Salesforce voit loin, très loin. L’éditeur californien de logiciel, star des services cloud de gestion de la relation client, se donne l’ambition de franchir la barre de 60 milliards de dollars de chiffre d’affaires lors de son exercice fiscal 2034. C’est près de six fois le revenu qu’il attend pour son exercice fiscal 2018. C’est-ce que semble annoncer Parker Harris, directeur technique et cofondateur de l’entreprise, dans une présentation dévoilée sur Twitter par un investisseur.

Modèle 100% cloud

Crée en 1999 à San Francisco, Salesforce fonde son développement sur un modèle 100% cloud de vente de ses logiciels de gestion de la relation client. Considéré comme l’inventeur des services modernes de logiciel à la demande (SaaS pour Software as service), niveau ultime du cloud, il bouscule les trois éditeurs traditionnels qui dominaient le marché : Oracle, SAP et Microsoft.

L’entreprise, dirigée depuis sa création par Marc Benioff, se présente aujourd’hui comme une multinationale de 30 000 personnes dans le monde et de 10,4 milliards de dollars de chiffre d’affaires attendu sur l’exercice 2018 à clôturer le 31 janvier. Selon Gartner, elle s’impose déjà comme le cinquième éditeur mondial de logiciel, derrière Microsoft, Oracle, IBM et SAP, alors qu’il ne figurait pas dans le Top 10 avant 2013.

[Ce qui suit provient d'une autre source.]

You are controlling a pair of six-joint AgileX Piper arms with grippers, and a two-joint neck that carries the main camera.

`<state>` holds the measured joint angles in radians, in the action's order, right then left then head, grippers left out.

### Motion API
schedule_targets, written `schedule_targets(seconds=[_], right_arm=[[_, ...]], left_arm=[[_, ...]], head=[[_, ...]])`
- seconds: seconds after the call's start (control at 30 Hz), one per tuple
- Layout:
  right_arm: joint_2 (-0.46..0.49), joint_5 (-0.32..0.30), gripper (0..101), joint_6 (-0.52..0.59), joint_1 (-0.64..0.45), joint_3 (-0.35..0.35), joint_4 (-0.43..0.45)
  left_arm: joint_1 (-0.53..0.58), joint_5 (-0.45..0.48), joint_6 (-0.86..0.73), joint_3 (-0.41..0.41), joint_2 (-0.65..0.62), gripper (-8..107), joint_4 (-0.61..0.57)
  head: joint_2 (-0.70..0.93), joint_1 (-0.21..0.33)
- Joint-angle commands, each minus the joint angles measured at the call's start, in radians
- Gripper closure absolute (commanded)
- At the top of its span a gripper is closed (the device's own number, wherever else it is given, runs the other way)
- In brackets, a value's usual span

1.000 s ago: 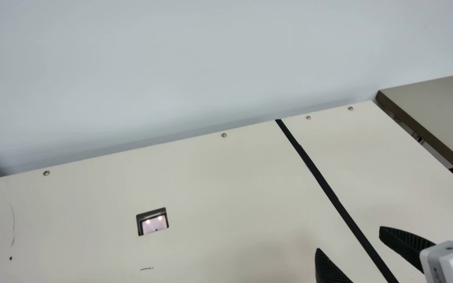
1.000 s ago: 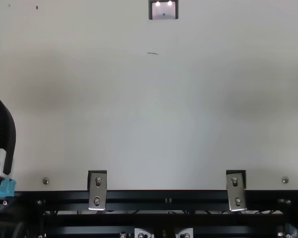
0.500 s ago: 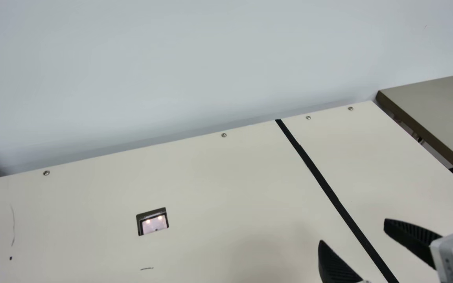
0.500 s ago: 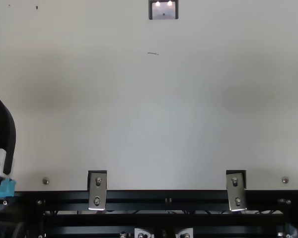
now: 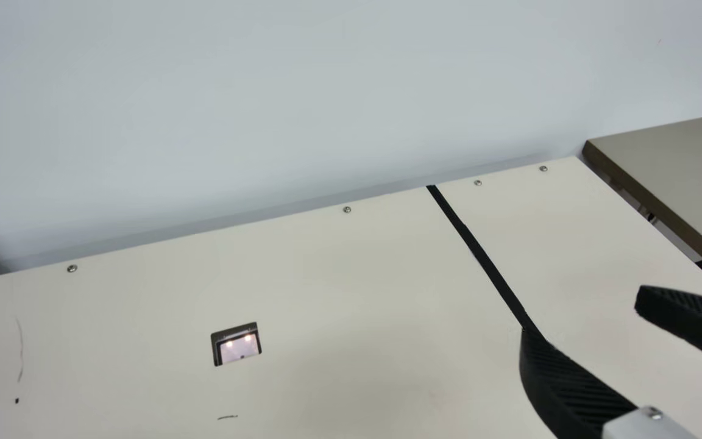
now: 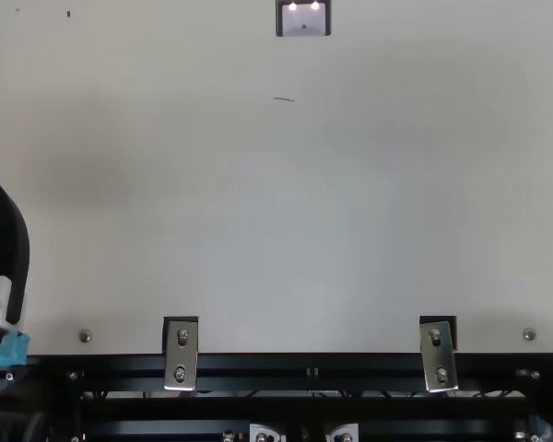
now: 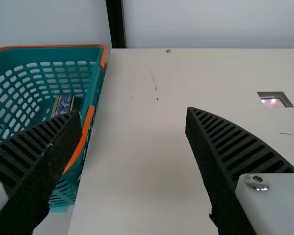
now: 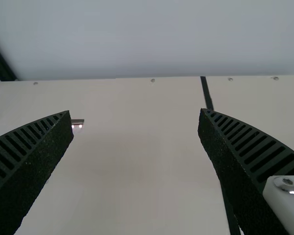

SAP, première cible en ligne de mire

Depuis trois ans, l’éditeur allemand SAP, numéro un mondial des logiciels de gestion d’entreprises, figure en ligne de mire de Salesforce. L’éditeur californien compte le détrôner en franchissant la barre des 20 milliards de dollars de chiffre d’affaires entre 2020 et 2022. Quand il aura atteint ce résultat, il comptera alors 45 000 personnes dans le monde. C’est la première phase de son plan d’expansion.

La deuxième phase prévoit un chiffre d’affaires de 40 milliards de dollars à l’horizon de 2028. De quoi battre deux autres poids lourds traditionnels du logiciel dans le monde: les américains Oracle et IBM, dont le revenu annuel en logiciel tourne autour de 30 milliards de dollars en 2017. Dans la troisième phase, l’objectif est d’atteindre les 60 milliards de dollars de façon à talonner Microsoft, le leader mondial incontesté du logiciel depuis près de 30 ans.

Course folle à l’acquisition des clients

Pour parvenir à ses objectifs, Salesforce mise sur la force de son modèle, la puissance de son écosystème et l’expansion continue de son opportunité de marché. Au démarrage, il proposait un seul service : Sales cloud pour l’aide à la vente. Il en offre aujourd’hui huit. La priorité des priorités reste l’acquisition de nouveaux clients, nerf de la guerre dans le modèle du cloud. Ceci explique pourquoi il dépense près de 50% de son chiffre d’affaires dans le marketing et la vente, là où ses concurrents traditionnels comme SAP ou Oracle se contentent d’un ratio de l’ordre de 20%. Son évènement Dreamforce, qui réunit chaque année son écosystème à San Francisco, en est l’illustration. L’édition 2017 a attiré près de 165 000 personnes, ce qui en fait, de loin, l’évènement le plus important et le plus couteux dans le numérique dans le monde.